Slides and lecture notes for the course 'machine learning I' taught at the Graduate School Neural Information Processing in Tuebingen in the first half of the Winter-Semester 2012. The course is a one-semester, once weekly course for students studying for a Master's degree in Neural Information Processing at the University of Tuebingen. The online respository only includes slides and exercise for the the first half-semester of the course, which was focused on supervised learning. The second half of the course is focused on unsupervised learning, and was taught by Prof. Bethge. Please see the website of the graduate school Tuebingen for full details.

The course assumes some previous knowledge of linear algebra and probability theory, but includes a refresher to probability theory at the beginning. Being a short introductory course, it includes only very basic probabilistic algorithms for classification and regression.

Lecture notes were compiled by Patrick Putzky, [email protected].

Many of the figures in slides and in the lecture notes are taken from the Book Pattern Recognition and Machine Learning, which Chris Bishop kindly provides on his website. The book is also the primary recommended textbook for the course.

List of lectures and exercises

[to be added at the end]

Note: The material in lecture notes 2 and 3 (introduction to probability theory and Gaussian models) was originally added to the course after it had become apparent in the lecture on Bayesian inference that not all students had a sufficient background in probability theory for the course. The material in lecture 2 and 3 was originally taught AFTER the introduction to Bayesian inference-- for the repository, we sorted the slides in logical rather than chronological order, but this possibly has resulted in some statements in slides having become non-sensical or at least odd. In addition, the number of lectures is NOT consistent between the slides and the lecture notes.

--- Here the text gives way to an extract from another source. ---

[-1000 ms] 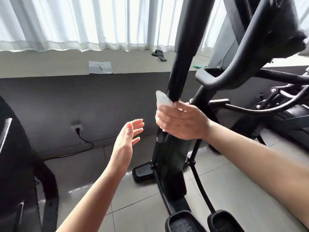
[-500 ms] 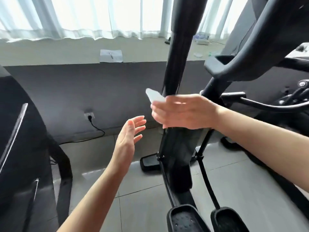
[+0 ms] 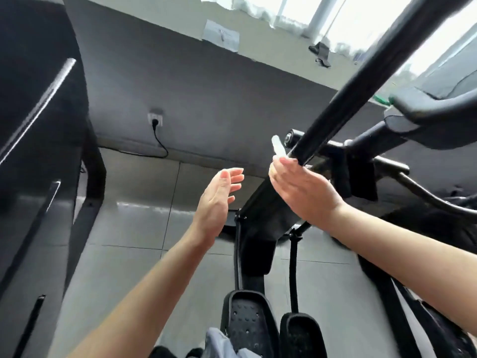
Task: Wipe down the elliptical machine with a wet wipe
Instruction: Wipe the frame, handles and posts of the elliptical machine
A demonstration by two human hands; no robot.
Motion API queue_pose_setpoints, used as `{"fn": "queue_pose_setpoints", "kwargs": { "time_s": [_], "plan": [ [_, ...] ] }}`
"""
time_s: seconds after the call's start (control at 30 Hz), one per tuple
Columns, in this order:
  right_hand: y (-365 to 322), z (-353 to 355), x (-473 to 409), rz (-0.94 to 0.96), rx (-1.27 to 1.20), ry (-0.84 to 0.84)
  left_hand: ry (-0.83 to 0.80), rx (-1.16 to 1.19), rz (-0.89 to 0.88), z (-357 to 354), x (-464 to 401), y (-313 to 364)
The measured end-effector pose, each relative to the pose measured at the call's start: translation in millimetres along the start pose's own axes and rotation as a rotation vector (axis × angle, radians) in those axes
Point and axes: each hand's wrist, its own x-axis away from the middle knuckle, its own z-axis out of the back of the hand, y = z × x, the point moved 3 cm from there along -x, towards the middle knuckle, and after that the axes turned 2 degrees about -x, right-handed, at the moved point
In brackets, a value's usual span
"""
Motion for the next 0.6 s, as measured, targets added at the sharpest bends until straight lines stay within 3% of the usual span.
{"fn": "queue_pose_setpoints", "kwargs": {
  "time_s": [0.07,0.13,0.2,0.3,0.4,0.5,0.6],
  "plan": [
    [-10.8,7.0,-7.6,0.051,0.017,-0.214,0.011,0.025,0.021,3.5,5.7,-10.2],
    [-1.0,11.8,-14.2,0.131,0.067,-0.263,0.013,0.034,0.023,7.6,6.5,-12.8],
    [28.3,20.0,-13.0,0.173,0.037,-0.215,-0.001,0.031,0.017,10.1,4.4,-13.8],
    [104.6,23.2,-4.8,0.026,-0.054,0.001,0.014,0.04,0.007,13.9,-1.5,-15.3],
    [140.9,22.7,-4.6,-0.085,-0.152,0.032,0.04,0.055,0.024,11.6,-4.6,-21.1],
    [87.7,23.1,-10.8,-0.034,-0.046,-0.079,0.037,0.05,0.026,10.9,-5.3,-26.9],
    [6.6,25.9,-13.3,0.201,0.036,-0.192,0.044,0.022,0.006,18.6,-2.4,-33.8]
  ]
}}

Course material is provided 'as is', and includes multiple typos, sloppy citations, errors, inaccuracies and omissions. If you find any errors or want to make suggestions, please drop me an email or (better even) fixe them and issue a pull request for them to be included. Also make sure to add yourself to the list of contributors at the end of this document.

Original course description

Objective

The scientific discipline of “Machine learning” is concerned with developing and studying algorithms which can learn structure from data. Thus, it both provides important practical tools for data analysis as well as theoretical concepts for understanding how sensory systems can infer structure from empirical observations. This course will provide an introduction to important topics and algorithms in machine learning. A particular focus of this course will be on algorithms that have a clear statistical (and often Bayesian) interpretation.
We will cover both supervised algorithms (i.e. which try to learn an association between inputs and desired outputs) as well as unsupervised algorithms (which try to build up an internal model from inputs alone). The “supervised” learning component of the course will include various linear and nonlinear regression algorithms as well as linear discriminants, logistic regression and nonlinear classification algorithms. The “unsupervised” learning component of the course will include fundamental concepts and algorithms of dimensionality reduction, blind source separation, and clustering.

Learning targets

In this course, students will learn about important topics and techniques in machine learning, with a particular focus on probabilistic models. The course will cover supervised learning (linear regression algorithms, linear discriminants, logistic regression, nonlinear classification algorithms) and unsupervised learning (principal component analysis including several generalizations, k-means, mixture of Gaussians, Expectation-Maximization)

Prerequisites

Students should have a basic knowledge of linear algebra and probability theory. The exercise-sheets will involve some matlab-programming, so a basic familiarity with matlab would be advantageous.

Suggested Reading

Christopher M. Bishop (2007) Pattern Recognition And Machine Learning , Springer. Trevor Hastie, Robert Tibshirani, Jerome Friedman (2009) The Elements of Statistical Learning, Springer.

Contributors

  • Jakob Macke, MPI Biological Cybernetics www.mackelab.org (lecturer part 1)
  • Matthias Bethge, University of Tuebingen www.bethgelab.org (lecturer part 2)
  • Patrick Putzky, MPI Biological Cybernetics (compiled lecture notes)
  • Nicolas Ludolph, University of Tuebingen (TA on the course)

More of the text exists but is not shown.